┌─ Record excerpts

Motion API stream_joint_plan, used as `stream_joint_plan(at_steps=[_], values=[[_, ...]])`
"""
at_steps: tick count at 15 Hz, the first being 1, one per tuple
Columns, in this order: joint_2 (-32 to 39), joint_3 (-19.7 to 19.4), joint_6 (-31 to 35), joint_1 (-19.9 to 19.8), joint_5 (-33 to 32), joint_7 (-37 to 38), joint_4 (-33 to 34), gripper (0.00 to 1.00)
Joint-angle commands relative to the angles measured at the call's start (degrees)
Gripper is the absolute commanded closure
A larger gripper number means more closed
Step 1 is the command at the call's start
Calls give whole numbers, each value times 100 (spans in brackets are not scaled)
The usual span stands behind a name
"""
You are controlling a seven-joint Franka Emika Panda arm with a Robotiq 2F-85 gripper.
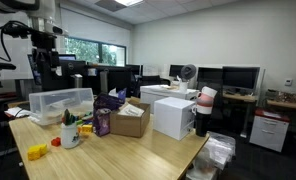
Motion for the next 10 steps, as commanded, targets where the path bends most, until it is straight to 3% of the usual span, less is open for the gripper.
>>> stream_joint_plan(at_steps=[1, 4, 5, 10], values=[[8, -35, -24, 51, 113, -147, 14, 0], [-25, -106, -66, 164, 222, -354, 15, 0], [-205, 5, -483, 243, 303, -171, 337, 0], [-198, 112, -728, 456, 594, -174, 687, 0]])
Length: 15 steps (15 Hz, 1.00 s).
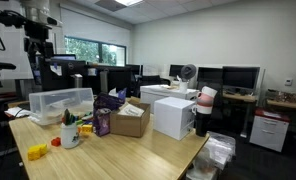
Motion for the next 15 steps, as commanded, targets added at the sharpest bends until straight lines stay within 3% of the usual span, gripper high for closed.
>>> stream_joint_plan(at_steps=[1, 6, 11, 12, 15], values=[[-62, 78, -353, 132, 272, -80, 312, 0], [96, 312, -891, 45, 73, 206, 651, 0], [143, 631, -1706, -132, -695, 434, 1129, 0], [29, 467, -1249, -22, -318, 255, 770, 0], [47, 568, -1543, -71, -556, 318, 1001, 0]])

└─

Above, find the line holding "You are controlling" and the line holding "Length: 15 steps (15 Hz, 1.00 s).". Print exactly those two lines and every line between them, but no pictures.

_Final answer_
You are controlling a seven-joint Franka Emika Panda arm with a Robotiq 2F-85 gripper.
Motion for the next 10 steps, as commanded, targets where the path bends most, until it is straight to 3% of the usual span, less is open for the gripper.
>>> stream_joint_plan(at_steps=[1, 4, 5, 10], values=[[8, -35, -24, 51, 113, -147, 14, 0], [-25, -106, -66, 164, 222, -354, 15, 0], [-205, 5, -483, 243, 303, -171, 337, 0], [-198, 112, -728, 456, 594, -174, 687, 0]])
Length: 15 steps (15 Hz, 1.00 s).

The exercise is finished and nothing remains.